Here are a couple of issues.

The hierarchies in oboSlim overlap, so GO:0000016 gets classified
three different ways. I think this is one of the problems Thomas
alluded to.

A more complicated example is going from ExpressionSet. Each probe
might map to several different GO terms (each of which can be
classified to several different slim terms).

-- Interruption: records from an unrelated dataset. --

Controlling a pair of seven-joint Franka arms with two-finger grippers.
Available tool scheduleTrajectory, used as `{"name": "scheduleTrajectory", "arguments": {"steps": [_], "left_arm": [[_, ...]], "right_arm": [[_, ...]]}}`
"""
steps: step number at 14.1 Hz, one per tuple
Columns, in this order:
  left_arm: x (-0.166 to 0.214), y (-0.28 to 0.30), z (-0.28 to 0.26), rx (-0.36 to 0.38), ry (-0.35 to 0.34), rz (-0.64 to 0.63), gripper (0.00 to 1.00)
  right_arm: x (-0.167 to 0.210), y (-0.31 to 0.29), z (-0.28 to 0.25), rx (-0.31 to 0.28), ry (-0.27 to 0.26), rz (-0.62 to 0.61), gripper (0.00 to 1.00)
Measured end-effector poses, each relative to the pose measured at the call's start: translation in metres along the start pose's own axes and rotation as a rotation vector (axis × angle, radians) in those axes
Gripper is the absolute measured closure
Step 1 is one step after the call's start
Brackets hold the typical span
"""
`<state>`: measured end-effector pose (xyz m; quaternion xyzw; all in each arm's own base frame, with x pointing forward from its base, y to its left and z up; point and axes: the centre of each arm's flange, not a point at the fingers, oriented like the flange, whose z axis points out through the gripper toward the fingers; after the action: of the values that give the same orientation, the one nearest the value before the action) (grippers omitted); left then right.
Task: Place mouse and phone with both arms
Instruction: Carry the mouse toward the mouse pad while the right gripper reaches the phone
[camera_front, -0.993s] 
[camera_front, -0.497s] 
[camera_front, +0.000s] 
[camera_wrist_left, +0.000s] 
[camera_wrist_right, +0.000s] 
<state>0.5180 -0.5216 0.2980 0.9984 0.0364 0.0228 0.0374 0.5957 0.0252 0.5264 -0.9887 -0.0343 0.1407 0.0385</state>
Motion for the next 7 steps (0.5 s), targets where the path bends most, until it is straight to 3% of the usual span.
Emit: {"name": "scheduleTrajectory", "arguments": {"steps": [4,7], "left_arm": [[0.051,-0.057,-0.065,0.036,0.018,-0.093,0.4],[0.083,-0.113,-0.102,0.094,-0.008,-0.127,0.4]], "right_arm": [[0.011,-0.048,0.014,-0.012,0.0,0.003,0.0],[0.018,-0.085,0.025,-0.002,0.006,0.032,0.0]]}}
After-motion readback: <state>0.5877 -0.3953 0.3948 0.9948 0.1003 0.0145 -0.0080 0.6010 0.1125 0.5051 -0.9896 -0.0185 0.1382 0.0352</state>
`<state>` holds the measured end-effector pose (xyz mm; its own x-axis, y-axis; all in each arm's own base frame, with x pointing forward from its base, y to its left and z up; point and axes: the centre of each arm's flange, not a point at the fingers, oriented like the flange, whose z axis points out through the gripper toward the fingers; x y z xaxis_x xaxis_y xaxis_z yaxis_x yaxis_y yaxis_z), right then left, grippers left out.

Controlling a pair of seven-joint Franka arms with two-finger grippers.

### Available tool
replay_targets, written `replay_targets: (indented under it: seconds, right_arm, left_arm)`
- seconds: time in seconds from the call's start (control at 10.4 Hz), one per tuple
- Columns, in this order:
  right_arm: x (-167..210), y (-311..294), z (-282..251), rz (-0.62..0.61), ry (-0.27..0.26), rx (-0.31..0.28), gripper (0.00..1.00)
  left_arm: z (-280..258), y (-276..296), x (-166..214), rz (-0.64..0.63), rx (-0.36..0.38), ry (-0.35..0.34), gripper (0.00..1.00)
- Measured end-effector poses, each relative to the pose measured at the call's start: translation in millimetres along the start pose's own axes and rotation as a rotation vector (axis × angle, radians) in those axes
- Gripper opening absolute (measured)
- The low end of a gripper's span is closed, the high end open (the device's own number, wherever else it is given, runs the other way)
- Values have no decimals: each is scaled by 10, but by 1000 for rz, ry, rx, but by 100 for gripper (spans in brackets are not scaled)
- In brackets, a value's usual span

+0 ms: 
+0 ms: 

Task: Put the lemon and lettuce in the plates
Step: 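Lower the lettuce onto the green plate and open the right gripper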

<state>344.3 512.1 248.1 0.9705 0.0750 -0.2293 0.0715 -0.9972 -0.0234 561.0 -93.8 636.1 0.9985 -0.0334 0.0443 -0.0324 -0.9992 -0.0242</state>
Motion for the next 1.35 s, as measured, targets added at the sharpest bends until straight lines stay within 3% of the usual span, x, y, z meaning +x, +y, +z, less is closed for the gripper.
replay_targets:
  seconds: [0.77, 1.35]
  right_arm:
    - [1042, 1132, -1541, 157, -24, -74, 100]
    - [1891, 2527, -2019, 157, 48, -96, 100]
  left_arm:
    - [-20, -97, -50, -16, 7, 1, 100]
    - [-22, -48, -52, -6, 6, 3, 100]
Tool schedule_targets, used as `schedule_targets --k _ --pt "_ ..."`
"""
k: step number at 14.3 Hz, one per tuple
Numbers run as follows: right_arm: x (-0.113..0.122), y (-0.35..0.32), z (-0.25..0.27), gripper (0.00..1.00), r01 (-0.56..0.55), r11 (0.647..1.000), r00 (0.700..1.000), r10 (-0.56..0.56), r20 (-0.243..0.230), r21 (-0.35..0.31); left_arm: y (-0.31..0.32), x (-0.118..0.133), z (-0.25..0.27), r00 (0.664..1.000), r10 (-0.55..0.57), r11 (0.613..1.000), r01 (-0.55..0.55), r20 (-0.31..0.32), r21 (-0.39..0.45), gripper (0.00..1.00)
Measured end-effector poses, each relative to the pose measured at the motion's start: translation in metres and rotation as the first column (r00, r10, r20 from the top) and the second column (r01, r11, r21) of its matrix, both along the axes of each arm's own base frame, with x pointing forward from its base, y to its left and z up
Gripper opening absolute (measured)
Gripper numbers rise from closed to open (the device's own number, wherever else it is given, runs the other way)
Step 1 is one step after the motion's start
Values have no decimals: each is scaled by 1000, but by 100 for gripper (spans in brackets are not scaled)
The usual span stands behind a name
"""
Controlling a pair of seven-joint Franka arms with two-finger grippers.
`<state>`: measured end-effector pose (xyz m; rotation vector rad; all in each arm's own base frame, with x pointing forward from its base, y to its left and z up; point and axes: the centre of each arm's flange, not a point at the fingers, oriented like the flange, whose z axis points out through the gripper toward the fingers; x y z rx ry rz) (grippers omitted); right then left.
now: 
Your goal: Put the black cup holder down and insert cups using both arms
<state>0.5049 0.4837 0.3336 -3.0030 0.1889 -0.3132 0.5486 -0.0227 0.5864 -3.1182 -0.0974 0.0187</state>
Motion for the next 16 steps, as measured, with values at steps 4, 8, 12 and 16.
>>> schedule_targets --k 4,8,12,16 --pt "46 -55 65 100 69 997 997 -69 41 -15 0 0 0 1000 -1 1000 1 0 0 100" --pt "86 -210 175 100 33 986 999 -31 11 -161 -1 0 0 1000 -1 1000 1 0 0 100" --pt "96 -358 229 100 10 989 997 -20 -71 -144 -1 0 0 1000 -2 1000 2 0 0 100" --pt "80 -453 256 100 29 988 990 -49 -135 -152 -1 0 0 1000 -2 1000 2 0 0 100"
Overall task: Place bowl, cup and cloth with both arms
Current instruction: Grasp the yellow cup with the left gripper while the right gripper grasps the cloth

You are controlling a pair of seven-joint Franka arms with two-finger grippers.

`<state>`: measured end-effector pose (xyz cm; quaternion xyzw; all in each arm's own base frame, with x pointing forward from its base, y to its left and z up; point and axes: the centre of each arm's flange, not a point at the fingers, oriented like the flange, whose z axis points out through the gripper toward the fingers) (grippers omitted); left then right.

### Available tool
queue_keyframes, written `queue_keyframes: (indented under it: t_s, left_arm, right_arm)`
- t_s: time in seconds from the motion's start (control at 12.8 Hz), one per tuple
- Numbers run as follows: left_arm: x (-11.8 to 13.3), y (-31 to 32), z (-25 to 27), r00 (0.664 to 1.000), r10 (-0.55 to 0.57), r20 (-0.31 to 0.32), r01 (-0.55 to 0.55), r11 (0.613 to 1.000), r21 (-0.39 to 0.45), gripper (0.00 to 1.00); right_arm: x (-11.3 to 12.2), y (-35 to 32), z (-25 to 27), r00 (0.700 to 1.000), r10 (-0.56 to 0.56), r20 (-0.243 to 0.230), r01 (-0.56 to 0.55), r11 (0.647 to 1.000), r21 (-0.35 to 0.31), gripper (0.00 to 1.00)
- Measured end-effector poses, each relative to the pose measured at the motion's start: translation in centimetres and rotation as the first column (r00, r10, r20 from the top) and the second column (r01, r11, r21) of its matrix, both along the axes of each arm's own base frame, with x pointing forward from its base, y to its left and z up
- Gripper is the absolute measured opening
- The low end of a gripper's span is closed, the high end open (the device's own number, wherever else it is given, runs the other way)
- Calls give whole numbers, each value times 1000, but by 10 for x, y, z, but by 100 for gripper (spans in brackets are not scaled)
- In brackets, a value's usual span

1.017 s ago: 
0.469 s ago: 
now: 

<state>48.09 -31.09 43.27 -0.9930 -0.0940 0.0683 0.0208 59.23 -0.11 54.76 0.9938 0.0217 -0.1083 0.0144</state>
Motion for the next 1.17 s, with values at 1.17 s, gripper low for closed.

Several features in an ExpressionSet can map to the same GO
term. Currently, I make the GO terms unique, so this

> goSlim(GOCollection(c("GO:0000016", "GO:0000016")), oboSlim, "MF")

produces the same result as above. The result of goSlim is the
classification of all unique terms implied by the feature names,
unweighted by the frequency of the term implied by the feature
names. Again I'm not sure that this is the most helpful; certainly it
makes any kind of statistical assessment difficult.

For those wanting to use this kind of functionality without heading
into the devel branch immediately, here's some code and how to use it:

## Group GO ids into GO_ontology-specific GO_slim categories
GO_slim <- function(ids, GO_slim, GO_ontology="MF", verbose=FALSE) {
    require("AnnotationDbi")
    require("GO")

    ## Get GO_slim terms, restricted to GO_ontology
    terms <- mget(GO_slim, GOTERM, ifnotfound=NA)
    if (any(is.na(terms))) {
        if (verbose)
            warning("GO_slim ids not found: ",
                    paste(names(terms)[is.na(terms)], collapse=" "))
        terms <- terms[!is.na(terms)]
    }
    terms <- terms[sapply(terms, Ontology)==GO_ontology]
    GO_slim <- names(terms)

    ## Use GO_ontology to find the required offspring
    OFFSPRING <- switch(GO_ontology,
                        MF=GOMFOFFSPRING,
                        BP=GOBPOFFSPRING,
                        CC=GOCCOFFSPRING,
                        stop("GO_ontology must be 'MF', 'BP', or 'CC'"))
    ## Get the offspring of GO_slim
    slim <- mget(GO_slim, OFFSPRING, ifnotfound=NA)
    slim <- slim[!is.na(slim)]
    ## Reverse the relationship: 'offspring' become keys, 'parents'
    ## become values. Select the sampled offspring
    ids <- unique(ids)
    samp <- revmap(slim)[ids]
    samp <- samp[!sapply(samp, is.null)]
    ## Count occurences of each slim
    cnt <- table(unlist(samp))
    ## Adjust for sample ids matching slim ids
    idx <- table(ids[which(ids %in% names(slim))])
    idx_n<- names(idx)
    cnt[idx_n] <- idx + ifelse(is.na(cnt[idx_n]), 0, cnt[idx_n])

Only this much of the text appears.